Samstag, 22. April 2017

Was ist ein Migrant?

Es ist offensichtlich ein großer Irrtum den „Doppelpass“ als Aspekt des Staatsbürgerschaftsrechtes zu sehen. Es geht hier um ein Gefühl.
Selten habe ich in den Boulevardmedien ein so eindeutiges Meinungsbild in den Kommentaren und Leserzuschriften gesehen, wie nach dem Verfassungsreferendum in der Türkei.
Da entlädt sich eine gewaltige Wut auf „die“ Türken.
Es scheint einhellige Meinung zu sein, daß Migranten hier nicht benachteiligt oder diskriminiert sind, sondern daß sie vielmehr Sonder- und Extrarechte genießen, die den Deutschen verwehrt sind.
Das kann der Neid-Michl schon mal grundsätzlich nicht leiden.
Daher sei es hohe Zeit den Türken das Privileg der Doppelstaatsbürgerschaft wegzunehmen.
Ein ähnliches Phänomen gibt es beim eigenen Gehalt.

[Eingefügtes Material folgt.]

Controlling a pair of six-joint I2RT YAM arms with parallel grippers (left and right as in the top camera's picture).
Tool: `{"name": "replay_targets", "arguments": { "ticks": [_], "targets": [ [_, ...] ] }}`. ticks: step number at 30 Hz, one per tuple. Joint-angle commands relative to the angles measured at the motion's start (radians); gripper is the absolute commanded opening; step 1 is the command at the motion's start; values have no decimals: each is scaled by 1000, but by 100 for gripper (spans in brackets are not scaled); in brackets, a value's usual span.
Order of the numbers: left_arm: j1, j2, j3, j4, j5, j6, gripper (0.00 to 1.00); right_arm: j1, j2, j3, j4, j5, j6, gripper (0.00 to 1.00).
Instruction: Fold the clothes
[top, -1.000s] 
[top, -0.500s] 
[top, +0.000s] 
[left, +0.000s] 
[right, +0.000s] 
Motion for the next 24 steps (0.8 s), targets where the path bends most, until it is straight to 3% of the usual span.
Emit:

Deutsche sind weniger an der absoluten Höhe interessiert, als daran, daß es mehr als das vom Nachbarn sein soll.

 
Unbelastet von jeder Faktenkenntnis hält eine Mehrheit der Deutschen die Doppelstaatsbürgerschaft für schlecht.

In Wahrheit hängt Deutschland rechtlich hinter allen zivilisierten Nationen zurück. Es herrscht immer noch das Ius Sanguinis („Recht des Blutes“, Abstammungsprinzip) und nicht das Ius Soli („Geburtsortsprinzip“) wie in den USA.
Im Jahr 2000 wurde immerhin eine Übergangsregelung geschaffen. Die nach 2000 in Deutschlands geborenen Kinder sollten Deutsche sein – auch, wenn ihre Eltern eine andere Staatsbürgerschaft haben und dadurch zwei Pässe möglich werden. Es ist aber kein klares Ius Soli wie in Amerika, sondern nach wie vor ist der deutsche Geburtsort nicht ausreichend, um Deutscher zu sein. Die Eltern müssen seit mindestens acht Jahren in Deutschland leben und eine unbefristete Aufenthaltsgenehmigung besitzen. Nur dann gibt es einen deutschen Pass.

Das gilt aber nicht für immer, sondern ist eine Gnade des deutschen Gesetzgebers. Mit 21 Jahren muß man sich für eine von beiden Staatsbürgerschaften entscheiden („Optionspflicht“); nach dem GroKo-Vertrag von 2013.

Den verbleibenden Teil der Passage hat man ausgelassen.